Ordinarily my community is home to thriving retail, cafe, dining, bar, arts and music venues.
There are many, many casual workers. There are many migrant workers. There are many international students.
JobKeeper leaves so many in my community out in the cold.
On their behalf I wrote to the federal Minister for Industrial Relations, joining the calls of my friend the federal member for Cooper to have the federal government properly include casual workers as part of JobKeeper.
We will not give up that battle.
It will take years for our state to recover economically and perhaps many more so for us to recover psychologically.
We will ask a lot of Victorians—and, rightly, Victorians will ask a lot of us in return.
This bill delivers the funding necessary to protect lives and livelihoods. Because, make no mistake, we will fight for every single one of them—every single life, every single job. every single business.
It fills me with pride that in my community I am seeing acts of kindness and camaraderie in a joint effort to do what is needed to protect ourselves and each other.
Amidst the challenges so many are facing our community has pulled together and banded as one.
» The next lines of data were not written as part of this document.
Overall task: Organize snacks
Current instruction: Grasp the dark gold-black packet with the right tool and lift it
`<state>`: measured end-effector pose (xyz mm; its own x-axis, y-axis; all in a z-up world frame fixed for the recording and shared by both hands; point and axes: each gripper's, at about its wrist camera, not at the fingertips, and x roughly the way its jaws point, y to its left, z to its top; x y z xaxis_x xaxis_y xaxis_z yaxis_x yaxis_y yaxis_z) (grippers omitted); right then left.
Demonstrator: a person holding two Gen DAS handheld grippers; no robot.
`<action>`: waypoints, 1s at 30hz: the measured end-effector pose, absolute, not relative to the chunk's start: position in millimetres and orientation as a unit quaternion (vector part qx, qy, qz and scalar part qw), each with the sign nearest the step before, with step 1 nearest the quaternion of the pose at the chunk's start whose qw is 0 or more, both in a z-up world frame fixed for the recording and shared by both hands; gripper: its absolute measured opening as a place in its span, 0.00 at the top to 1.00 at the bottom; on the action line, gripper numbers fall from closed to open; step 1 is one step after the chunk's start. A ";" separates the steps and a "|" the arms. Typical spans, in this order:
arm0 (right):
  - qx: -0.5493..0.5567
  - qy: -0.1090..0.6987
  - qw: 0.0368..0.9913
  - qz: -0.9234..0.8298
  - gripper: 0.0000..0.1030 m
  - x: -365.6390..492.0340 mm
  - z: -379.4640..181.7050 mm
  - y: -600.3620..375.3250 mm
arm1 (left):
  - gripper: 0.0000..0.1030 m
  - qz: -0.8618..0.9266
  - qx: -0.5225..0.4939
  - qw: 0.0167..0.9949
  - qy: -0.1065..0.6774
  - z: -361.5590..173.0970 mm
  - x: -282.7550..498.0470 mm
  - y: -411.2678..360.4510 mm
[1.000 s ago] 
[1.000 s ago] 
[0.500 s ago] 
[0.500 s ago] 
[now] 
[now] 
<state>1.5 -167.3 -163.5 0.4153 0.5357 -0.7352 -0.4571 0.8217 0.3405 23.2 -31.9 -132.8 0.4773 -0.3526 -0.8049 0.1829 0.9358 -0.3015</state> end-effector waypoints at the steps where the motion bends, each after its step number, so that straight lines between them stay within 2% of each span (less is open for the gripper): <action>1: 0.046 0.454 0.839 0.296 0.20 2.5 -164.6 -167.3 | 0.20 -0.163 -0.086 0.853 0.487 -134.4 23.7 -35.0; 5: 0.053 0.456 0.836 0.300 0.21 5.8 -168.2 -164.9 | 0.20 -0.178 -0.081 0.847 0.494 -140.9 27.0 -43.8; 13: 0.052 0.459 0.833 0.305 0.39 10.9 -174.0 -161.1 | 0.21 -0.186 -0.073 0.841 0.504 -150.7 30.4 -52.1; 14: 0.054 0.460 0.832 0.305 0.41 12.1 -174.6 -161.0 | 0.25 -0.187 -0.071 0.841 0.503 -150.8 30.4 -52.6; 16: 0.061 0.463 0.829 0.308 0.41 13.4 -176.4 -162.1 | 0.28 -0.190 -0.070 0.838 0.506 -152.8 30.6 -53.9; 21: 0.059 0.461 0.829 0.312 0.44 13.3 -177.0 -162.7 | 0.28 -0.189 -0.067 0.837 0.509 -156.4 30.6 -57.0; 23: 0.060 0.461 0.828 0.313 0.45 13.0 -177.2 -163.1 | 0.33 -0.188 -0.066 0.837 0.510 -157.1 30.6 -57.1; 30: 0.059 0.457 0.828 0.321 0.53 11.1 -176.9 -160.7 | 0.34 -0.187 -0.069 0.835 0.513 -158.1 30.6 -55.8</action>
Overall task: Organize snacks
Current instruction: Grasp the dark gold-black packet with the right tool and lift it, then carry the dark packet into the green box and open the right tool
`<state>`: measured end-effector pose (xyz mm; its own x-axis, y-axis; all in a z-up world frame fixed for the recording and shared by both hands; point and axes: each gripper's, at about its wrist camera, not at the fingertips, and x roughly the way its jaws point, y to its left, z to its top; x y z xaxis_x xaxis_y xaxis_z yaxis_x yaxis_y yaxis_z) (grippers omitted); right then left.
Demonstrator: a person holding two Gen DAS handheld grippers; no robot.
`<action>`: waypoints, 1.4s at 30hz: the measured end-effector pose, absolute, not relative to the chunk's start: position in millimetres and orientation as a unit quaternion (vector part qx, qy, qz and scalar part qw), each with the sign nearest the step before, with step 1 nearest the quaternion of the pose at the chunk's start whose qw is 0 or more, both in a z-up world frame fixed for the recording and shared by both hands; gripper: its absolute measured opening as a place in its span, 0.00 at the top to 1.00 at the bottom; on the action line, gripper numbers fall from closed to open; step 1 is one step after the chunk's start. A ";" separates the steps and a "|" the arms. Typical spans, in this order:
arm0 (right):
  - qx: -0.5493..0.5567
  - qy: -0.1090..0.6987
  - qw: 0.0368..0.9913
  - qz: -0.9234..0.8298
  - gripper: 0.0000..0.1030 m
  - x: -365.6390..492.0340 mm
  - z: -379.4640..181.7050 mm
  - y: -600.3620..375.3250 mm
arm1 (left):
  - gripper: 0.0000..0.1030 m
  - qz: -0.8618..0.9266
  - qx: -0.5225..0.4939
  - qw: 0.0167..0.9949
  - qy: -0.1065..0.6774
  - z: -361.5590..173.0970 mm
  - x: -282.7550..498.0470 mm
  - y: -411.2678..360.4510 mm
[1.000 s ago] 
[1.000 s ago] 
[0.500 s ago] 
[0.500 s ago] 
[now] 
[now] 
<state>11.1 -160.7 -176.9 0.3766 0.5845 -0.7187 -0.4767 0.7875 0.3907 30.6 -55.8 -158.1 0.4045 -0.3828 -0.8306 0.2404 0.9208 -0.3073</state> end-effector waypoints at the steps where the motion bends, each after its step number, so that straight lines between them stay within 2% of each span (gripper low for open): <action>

There are no words to express my gratitude to the workers keeping us safe, supplied and cared for. Whether you are a nurse or doctor, a teacher or childcare worker, a cleaner or carer, staffing the supermarket, keeping the coffee flowing or volunteering at a charity—thank you.
To those facing hardship right now—and I know there are many—please reach out for support. We see you, we hear you, we are with you.
I commend the bill to the house.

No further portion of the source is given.